▶ [Your instructions]:
Below are records; report the number of lines in them that include the word "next", with no other text.

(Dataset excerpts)

^^^^^^^^

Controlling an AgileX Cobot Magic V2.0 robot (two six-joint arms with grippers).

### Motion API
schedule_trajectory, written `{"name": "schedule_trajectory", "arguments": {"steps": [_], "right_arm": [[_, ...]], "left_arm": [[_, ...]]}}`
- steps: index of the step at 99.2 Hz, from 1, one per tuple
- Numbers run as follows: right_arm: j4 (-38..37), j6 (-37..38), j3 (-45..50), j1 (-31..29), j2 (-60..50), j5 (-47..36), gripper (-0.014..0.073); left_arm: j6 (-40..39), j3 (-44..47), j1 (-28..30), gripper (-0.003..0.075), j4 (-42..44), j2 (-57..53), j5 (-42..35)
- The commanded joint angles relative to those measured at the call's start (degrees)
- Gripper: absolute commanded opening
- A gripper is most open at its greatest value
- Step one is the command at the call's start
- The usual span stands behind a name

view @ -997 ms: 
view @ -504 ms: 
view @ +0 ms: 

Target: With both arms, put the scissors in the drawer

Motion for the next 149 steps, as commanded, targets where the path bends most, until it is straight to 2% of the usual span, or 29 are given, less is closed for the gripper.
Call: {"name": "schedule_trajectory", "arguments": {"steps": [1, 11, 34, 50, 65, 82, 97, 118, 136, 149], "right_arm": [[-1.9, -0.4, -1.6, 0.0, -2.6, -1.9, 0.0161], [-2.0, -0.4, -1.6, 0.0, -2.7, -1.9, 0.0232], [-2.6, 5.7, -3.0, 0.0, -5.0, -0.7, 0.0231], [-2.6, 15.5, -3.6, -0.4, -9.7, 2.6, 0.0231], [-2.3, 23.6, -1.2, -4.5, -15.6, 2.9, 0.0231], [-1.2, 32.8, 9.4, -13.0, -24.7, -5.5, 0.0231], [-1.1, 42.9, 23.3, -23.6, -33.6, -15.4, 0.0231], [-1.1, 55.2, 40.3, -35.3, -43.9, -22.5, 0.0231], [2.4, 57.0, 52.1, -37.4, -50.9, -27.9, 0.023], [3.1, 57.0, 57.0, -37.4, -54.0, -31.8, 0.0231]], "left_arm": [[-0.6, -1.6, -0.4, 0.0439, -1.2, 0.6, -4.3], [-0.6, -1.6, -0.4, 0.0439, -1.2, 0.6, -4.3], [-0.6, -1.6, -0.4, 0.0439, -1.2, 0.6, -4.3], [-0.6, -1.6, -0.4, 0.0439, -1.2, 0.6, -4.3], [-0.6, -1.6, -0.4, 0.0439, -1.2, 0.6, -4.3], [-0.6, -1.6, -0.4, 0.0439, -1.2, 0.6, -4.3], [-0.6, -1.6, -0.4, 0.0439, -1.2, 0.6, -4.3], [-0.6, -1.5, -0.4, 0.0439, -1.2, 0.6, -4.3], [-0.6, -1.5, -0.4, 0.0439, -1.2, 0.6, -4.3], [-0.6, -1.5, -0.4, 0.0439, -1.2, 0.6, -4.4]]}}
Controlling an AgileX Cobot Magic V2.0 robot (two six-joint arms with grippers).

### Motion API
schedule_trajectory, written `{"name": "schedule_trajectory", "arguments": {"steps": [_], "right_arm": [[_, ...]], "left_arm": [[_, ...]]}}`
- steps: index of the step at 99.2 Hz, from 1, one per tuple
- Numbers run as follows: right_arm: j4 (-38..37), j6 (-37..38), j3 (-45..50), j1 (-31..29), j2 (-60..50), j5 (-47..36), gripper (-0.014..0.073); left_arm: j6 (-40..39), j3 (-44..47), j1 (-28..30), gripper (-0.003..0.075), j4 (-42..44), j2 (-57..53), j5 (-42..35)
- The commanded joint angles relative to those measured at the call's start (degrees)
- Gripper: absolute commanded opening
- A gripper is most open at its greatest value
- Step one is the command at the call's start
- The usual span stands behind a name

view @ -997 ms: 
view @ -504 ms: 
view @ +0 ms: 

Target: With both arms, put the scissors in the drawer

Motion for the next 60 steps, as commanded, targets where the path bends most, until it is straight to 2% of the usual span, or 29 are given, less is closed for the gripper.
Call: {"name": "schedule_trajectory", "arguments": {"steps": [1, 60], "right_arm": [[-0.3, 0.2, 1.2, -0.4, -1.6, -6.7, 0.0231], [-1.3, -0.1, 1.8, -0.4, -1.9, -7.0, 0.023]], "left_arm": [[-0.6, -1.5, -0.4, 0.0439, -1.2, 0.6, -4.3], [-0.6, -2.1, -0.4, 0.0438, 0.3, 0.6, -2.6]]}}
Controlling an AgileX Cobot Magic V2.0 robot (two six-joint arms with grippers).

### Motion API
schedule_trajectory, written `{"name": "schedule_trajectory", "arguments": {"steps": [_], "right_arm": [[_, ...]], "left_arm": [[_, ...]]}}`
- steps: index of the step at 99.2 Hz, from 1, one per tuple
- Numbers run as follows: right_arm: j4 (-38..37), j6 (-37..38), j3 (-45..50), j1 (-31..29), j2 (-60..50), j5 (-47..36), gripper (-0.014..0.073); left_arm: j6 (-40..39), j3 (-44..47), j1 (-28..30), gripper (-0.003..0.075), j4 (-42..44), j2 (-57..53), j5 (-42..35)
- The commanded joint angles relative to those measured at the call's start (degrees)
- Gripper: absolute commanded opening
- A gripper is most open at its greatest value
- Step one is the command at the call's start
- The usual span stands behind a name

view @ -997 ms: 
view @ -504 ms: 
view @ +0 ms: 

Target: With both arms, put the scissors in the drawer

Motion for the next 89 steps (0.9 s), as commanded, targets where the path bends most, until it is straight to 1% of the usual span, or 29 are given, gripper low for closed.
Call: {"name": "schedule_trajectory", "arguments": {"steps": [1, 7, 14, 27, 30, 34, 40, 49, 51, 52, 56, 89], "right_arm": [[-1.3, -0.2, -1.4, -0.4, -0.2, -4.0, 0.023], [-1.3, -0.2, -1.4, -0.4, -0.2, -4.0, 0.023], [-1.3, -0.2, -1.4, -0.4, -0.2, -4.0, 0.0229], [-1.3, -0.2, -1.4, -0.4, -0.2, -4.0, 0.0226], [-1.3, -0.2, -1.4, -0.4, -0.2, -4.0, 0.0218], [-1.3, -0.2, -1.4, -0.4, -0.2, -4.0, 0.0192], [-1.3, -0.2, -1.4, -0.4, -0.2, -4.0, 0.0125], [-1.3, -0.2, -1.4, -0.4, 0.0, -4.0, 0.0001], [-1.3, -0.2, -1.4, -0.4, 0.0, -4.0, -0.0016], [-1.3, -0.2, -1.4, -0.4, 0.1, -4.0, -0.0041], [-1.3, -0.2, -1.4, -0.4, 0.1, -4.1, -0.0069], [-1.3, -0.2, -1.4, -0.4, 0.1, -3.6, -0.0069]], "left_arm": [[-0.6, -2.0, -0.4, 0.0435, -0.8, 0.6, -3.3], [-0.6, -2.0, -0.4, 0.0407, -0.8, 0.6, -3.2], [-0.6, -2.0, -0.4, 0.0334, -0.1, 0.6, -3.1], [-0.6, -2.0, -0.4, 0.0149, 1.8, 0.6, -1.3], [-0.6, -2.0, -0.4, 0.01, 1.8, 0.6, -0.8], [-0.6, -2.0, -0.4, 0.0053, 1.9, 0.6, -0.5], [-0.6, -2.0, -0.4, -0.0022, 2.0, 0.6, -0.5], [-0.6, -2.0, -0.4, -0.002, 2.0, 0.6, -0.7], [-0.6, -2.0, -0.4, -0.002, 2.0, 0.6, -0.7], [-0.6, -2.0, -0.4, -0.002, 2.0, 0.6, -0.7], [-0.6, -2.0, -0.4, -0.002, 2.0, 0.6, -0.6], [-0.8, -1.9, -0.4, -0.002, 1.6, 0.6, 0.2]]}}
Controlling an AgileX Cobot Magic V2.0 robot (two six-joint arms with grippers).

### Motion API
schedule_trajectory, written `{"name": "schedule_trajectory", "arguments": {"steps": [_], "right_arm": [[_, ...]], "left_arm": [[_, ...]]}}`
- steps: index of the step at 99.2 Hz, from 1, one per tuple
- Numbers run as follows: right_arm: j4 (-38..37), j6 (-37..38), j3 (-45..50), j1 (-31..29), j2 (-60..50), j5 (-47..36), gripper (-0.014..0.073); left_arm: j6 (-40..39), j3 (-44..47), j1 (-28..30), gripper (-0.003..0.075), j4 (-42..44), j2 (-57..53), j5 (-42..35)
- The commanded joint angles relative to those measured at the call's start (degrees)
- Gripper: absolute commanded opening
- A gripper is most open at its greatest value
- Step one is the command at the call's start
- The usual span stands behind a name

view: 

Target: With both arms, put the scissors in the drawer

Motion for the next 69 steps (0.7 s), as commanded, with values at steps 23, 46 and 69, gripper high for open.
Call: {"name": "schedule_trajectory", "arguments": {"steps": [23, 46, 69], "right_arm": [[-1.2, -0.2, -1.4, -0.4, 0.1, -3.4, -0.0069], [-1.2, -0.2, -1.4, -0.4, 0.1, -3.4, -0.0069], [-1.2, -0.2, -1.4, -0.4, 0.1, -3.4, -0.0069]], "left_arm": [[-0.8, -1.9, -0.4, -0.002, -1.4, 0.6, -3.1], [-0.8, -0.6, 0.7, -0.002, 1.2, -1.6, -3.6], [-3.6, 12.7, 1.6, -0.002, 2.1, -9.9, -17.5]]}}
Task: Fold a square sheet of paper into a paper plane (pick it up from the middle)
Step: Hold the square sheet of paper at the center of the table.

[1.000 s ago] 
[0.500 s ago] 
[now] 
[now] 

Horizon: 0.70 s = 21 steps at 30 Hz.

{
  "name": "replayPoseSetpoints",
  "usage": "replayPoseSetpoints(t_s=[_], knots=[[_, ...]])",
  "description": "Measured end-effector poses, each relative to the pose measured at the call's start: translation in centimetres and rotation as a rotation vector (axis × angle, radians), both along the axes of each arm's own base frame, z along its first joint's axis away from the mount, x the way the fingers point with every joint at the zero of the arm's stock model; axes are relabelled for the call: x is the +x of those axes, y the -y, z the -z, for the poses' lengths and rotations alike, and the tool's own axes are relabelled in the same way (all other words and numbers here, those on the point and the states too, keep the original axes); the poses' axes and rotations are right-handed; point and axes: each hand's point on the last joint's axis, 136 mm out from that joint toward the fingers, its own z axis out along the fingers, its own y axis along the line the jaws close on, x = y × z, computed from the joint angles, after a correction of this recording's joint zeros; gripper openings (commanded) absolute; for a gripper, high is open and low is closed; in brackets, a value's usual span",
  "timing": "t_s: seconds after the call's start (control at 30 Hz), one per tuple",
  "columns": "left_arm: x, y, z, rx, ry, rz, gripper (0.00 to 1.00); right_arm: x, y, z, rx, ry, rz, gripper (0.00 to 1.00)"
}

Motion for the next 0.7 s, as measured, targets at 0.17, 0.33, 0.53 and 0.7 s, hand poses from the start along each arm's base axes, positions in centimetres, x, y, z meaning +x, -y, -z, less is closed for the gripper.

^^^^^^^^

▶ [Response to this exercise]:
5